(Data records)
_ _ _ _ _
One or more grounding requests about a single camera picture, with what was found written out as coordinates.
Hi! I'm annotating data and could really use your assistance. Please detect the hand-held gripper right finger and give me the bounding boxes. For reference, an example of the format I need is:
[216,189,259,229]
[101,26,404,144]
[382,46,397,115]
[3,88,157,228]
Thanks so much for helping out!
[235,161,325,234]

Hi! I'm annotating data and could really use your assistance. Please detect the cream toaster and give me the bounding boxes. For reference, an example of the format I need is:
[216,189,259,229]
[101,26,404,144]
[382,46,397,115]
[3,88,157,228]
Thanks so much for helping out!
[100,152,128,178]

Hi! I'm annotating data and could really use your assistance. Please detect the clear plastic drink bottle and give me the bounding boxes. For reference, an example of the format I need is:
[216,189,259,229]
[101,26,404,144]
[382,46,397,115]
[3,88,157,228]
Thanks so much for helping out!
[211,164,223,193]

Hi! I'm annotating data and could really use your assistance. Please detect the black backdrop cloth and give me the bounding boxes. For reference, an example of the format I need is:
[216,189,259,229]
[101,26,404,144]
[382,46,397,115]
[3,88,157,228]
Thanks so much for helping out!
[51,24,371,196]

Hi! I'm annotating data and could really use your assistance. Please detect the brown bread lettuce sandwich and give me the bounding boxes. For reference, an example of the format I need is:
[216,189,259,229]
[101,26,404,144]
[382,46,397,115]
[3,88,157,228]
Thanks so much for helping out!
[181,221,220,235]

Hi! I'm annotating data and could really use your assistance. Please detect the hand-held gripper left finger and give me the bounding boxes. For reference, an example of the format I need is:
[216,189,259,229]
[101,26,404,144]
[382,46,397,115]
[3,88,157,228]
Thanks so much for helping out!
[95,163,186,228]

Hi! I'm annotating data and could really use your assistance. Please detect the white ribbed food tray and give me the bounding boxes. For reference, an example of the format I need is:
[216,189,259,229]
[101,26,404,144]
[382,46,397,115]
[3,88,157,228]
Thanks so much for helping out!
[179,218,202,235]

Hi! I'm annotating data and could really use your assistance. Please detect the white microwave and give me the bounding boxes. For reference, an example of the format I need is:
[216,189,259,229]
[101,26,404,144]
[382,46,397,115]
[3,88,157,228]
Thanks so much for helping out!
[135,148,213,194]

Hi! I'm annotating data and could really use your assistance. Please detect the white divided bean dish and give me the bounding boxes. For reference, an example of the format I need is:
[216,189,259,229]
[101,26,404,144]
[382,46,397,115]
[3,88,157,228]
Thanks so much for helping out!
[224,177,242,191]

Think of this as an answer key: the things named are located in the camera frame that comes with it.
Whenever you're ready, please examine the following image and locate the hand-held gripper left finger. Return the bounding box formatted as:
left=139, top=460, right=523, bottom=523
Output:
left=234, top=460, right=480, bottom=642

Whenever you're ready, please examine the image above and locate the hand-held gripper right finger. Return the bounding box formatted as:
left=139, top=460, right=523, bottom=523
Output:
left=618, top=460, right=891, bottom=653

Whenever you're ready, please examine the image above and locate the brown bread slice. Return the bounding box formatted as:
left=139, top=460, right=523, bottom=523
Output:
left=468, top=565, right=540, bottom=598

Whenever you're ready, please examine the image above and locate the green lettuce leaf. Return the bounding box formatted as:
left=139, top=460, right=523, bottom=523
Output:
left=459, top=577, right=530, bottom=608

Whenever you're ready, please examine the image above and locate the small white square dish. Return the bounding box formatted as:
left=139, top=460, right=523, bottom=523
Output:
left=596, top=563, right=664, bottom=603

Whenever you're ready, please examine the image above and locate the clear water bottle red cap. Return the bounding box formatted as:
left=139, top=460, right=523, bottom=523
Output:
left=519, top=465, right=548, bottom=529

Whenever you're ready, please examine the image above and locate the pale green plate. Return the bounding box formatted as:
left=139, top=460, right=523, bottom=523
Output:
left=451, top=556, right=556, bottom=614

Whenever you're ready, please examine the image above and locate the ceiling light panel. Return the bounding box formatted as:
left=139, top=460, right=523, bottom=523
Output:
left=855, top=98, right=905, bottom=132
_ _ _ _ _
*Exercise objective*: Report back every line of the entries in which "bottle" occurs.

*Solution below*:
Hi! I'm annotating data and could really use your assistance. Please detect the clear plastic drink bottle and give me the bounding boxes. For reference, an example of the format I need is:
Whenever you're ready, please examine the image above and locate the clear water bottle red cap. Return the bounding box formatted as:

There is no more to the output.